According to the same procedure, the modular exponentiation remote unit 26 of participant B performs modular exponentiation and sha3 hash operations once on the elements in the data set L1= { (m11, c11), (m12, c12), (m13, c13) … } to obtain a new data set G1= { (m11, G11), (m12, G12), (m13, G13) … } which is then sent to the result processing unit 17 of participant one through the network S5, while a copy is also saved on the local path S7.
The result processing unit is used for matching the local data with the data received from the remote modular exponentiation unit of the opposite party to obtain intersection data;
the result processing unit 17 of the participant a uses the data set G1= { (m11, G11), (m12, G12), (m13, G13) … } transmitted through the network S5, and G2= { (m21, G21), (m22, G22), (m23, G23) … } stored in the local S6, where m denotes a number and G is data.

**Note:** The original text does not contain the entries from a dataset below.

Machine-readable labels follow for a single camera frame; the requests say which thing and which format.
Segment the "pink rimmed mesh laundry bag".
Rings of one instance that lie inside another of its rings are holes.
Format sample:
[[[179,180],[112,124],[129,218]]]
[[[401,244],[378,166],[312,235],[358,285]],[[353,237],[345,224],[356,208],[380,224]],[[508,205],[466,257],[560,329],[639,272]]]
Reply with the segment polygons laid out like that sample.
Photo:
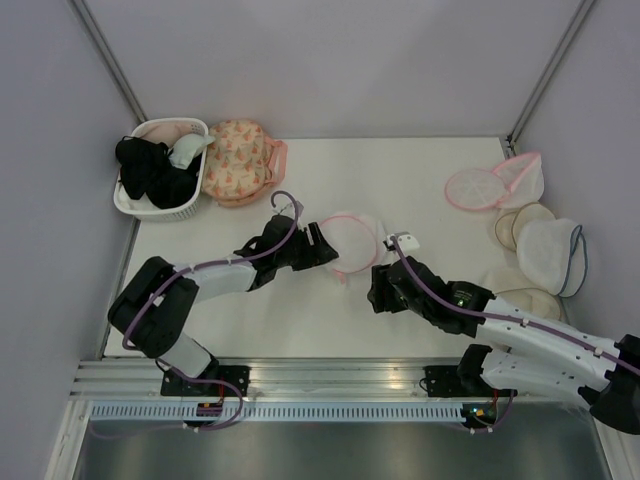
[[[336,212],[319,223],[320,231],[338,258],[326,268],[345,284],[352,275],[363,273],[380,264],[387,250],[387,232],[382,222],[368,214],[352,211]]]

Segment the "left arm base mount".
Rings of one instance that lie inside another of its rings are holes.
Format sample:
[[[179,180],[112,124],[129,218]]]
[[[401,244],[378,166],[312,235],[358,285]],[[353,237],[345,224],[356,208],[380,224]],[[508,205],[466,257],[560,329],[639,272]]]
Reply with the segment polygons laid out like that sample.
[[[163,397],[244,397],[250,384],[246,365],[214,364],[195,379],[186,378],[173,368],[163,369],[160,395]]]

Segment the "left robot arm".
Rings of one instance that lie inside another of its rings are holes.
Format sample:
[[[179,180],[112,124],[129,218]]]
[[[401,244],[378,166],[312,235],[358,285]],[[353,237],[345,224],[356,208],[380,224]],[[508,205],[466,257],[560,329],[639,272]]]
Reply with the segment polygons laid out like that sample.
[[[303,271],[338,258],[318,223],[300,227],[288,216],[275,215],[260,235],[224,260],[179,267],[160,256],[149,258],[112,303],[107,318],[127,348],[180,371],[188,389],[206,396],[217,387],[218,361],[183,332],[194,304],[257,290],[283,268]]]

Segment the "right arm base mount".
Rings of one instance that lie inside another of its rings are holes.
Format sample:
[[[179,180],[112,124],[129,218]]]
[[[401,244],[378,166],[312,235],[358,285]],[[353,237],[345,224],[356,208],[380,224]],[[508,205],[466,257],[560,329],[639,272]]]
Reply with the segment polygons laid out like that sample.
[[[472,344],[457,365],[430,365],[423,368],[418,386],[429,398],[507,398],[516,396],[511,389],[496,389],[481,377],[483,362],[494,350],[486,345]]]

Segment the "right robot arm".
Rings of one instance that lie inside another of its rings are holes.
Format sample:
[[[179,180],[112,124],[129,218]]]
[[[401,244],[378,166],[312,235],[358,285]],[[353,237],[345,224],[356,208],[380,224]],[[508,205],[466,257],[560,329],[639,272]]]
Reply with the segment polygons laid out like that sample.
[[[466,281],[443,281],[413,257],[371,269],[375,313],[411,311],[473,342],[457,366],[459,388],[533,393],[585,408],[619,432],[639,432],[639,339],[588,335],[526,314]]]

The result processing unit 27 of participant B uses the data set G2= { (m21, G21), (m22, G22), (m23, G23) … } transmitted via the network S4 and G1= { (m11, G11), (m12, G12), (m13, G13) … } stored locally in S7. Participant a and participant B now have the same data sets G1 and G2.

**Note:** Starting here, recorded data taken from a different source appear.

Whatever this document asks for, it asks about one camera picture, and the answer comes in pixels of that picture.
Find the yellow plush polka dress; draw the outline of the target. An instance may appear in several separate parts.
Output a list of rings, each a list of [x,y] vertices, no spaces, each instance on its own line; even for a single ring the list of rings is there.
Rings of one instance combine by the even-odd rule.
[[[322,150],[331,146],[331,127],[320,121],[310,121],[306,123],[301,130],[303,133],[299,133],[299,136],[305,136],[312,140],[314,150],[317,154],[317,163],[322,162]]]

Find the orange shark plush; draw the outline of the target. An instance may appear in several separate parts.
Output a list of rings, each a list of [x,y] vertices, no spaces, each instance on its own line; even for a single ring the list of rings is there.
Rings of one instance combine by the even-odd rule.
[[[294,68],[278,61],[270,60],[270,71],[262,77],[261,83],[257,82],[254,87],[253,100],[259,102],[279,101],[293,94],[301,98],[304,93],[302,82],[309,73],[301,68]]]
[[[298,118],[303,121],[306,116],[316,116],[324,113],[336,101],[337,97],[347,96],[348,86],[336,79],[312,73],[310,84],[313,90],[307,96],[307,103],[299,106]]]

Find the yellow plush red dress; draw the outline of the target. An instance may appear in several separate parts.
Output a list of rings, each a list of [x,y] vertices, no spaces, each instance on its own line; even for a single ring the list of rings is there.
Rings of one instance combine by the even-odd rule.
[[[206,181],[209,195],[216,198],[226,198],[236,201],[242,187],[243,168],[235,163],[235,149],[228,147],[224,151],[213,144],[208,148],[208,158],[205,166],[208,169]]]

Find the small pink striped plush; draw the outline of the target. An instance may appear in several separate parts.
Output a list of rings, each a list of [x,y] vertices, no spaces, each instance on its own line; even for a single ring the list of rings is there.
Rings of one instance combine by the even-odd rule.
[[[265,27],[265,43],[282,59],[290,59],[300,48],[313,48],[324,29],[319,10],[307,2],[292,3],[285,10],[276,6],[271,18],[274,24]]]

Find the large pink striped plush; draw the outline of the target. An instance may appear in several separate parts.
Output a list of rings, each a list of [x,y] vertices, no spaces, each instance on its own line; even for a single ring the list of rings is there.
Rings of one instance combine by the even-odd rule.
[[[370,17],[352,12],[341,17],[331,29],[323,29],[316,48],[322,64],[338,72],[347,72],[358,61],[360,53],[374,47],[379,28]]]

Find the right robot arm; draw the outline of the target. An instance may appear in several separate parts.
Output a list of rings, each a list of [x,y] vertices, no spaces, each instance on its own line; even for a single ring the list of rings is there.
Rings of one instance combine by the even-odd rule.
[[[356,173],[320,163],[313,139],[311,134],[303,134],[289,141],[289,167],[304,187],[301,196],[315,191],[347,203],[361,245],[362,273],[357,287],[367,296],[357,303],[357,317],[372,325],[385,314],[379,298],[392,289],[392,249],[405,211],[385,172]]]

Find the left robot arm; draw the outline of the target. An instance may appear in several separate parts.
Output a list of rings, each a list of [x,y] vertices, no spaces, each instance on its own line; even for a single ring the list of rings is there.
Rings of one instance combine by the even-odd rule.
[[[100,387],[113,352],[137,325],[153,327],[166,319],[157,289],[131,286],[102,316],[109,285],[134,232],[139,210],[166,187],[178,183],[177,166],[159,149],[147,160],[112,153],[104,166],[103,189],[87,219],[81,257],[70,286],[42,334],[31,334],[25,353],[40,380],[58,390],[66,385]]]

The result processing unit 17 of participant a extracts the data component in G1, resulting in G1 '= { G11, G12, G13 … }, and also extracts the data component in G2, resulting in G2' = { G21, G22, G23 … }. Then, by performing intersection operation on G1 'and G2', a new data set G = { G1, G2, g3.. } can be obtained, and data in this data set simultaneously appears in G1 'and G2', that is, intersection is formed.
Following the same procedure, the result processing unit 27 of participant B operates on G1 and G2, and can obtain the same data set G = { G1, G2, g3..
The data number reduction unit is used for correspondingly finding out original data corresponding to the number in own user data according to the number carried by the intersection data;
after the data intersection G = { G1, G2, g3.. } is obtained by the data number reduction unit 18, G1, G2, g3. may be found from the G1 data set, and the corresponding data numbers M1, M2, M3.. since the number data in G1 is generated in the data number unit 12, the originally encoded data set T = { T1, T2, T3 … } may be found from the data set M1= { (M11, T11), (M12, T12), (M13, T13) …. } in the second step according to the numbers.
According to the same process, after the data number restoring unit 28 obtains the data intersection G, the same original encoded data set T = { T1, T2, T3 … } can be obtained.
And the data output unit is used for outputting the original data searched by the data number reduction unit.
After acquiring the data intersection T = { T1, T2, T3 … }, the data output unit 19 and the data output unit 29 may output the original user matching data according to the elements in T by taking reverse operations according to the encoding of the data input units 11 and 21, and the final result may be output to a database or a file.